» **YOUR GOAL**
Copy the listing exactly, leaving out every picture.

» **DATASET EXCERPT**
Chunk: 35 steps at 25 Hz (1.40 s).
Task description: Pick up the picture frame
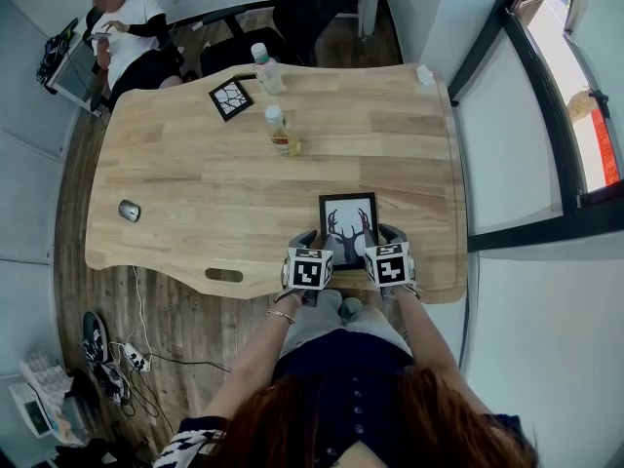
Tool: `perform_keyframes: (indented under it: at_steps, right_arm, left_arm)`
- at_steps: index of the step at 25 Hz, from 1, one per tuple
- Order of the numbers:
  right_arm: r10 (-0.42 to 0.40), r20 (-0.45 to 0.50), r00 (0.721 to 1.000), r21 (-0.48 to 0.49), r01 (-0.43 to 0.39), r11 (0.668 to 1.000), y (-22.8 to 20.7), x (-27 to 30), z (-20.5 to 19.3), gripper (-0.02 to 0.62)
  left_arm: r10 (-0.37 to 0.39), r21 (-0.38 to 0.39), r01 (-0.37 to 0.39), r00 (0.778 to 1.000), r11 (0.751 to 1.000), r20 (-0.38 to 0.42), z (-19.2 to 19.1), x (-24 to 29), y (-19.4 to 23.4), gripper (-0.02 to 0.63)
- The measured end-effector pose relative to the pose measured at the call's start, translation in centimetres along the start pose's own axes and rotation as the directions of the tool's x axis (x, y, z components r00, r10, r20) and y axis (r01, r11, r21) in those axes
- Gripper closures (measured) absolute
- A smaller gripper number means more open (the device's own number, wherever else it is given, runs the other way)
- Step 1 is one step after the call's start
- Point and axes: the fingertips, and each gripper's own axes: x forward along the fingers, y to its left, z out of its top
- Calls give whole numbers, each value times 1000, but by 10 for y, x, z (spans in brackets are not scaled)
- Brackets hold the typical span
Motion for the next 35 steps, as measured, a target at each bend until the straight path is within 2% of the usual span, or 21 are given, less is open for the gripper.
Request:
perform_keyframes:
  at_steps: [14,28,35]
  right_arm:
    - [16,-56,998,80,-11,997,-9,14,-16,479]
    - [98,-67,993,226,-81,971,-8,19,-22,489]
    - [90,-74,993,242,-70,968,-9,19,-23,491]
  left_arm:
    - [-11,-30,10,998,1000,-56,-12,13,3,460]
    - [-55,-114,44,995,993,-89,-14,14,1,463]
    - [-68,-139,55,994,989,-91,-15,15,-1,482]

» **ANSWER FOR THIS EXERCISE**
Chunk: 35 steps at 25 Hz (1.40 s).
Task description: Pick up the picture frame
Tool: `perform_keyframes: (indented under it: at_steps, right_arm, left_arm)`
- at_steps: index of the step at 25 Hz, from 1, one per tuple
- Order of the numbers:
  right_arm: r10 (-0.42 to 0.40), r20 (-0.45 to 0.50), r00 (0.721 to 1.000), r21 (-0.48 to 0.49), r01 (-0.43 to 0.39), r11 (0.668 to 1.000), y (-22.8 to 20.7), x (-27 to 30), z (-20.5 to 19.3), gripper (-0.02 to 0.62)
  left_arm: r10 (-0.37 to 0.39), r21 (-0.38 to 0.39), r01 (-0.37 to 0.39), r00 (0.778 to 1.000), r11 (0.751 to 1.000), r20 (-0.38 to 0.42), z (-19.2 to 19.1), x (-24 to 29), y (-19.4 to 23.4), gripper (-0.02 to 0.63)
- The measured end-effector pose relative to the pose measured at the call's start, translation in centimetres along the start pose's own axes and rotation as the directions of the tool's x axis (x, y, z components r00, r10, r20) and y axis (r01, r11, r21) in those axes
- Gripper closures (measured) absolute
- A smaller gripper number means more open (the device's own number, wherever else it is given, runs the other way)
- Step 1 is one step after the call's start
- Point and axes: the fingertips, and each gripper's own axes: x forward along the fingers, y to its left, z out of its top
- Calls give whole numbers, each value times 1000, but by 10 for y, x, z (spans in brackets are not scaled)
- Brackets hold the typical span
Motion for the next 35 steps, as measured, a target at each bend until the straight path is within 2% of the usual span, or 21 are given, less is open for the gripper.
Request:
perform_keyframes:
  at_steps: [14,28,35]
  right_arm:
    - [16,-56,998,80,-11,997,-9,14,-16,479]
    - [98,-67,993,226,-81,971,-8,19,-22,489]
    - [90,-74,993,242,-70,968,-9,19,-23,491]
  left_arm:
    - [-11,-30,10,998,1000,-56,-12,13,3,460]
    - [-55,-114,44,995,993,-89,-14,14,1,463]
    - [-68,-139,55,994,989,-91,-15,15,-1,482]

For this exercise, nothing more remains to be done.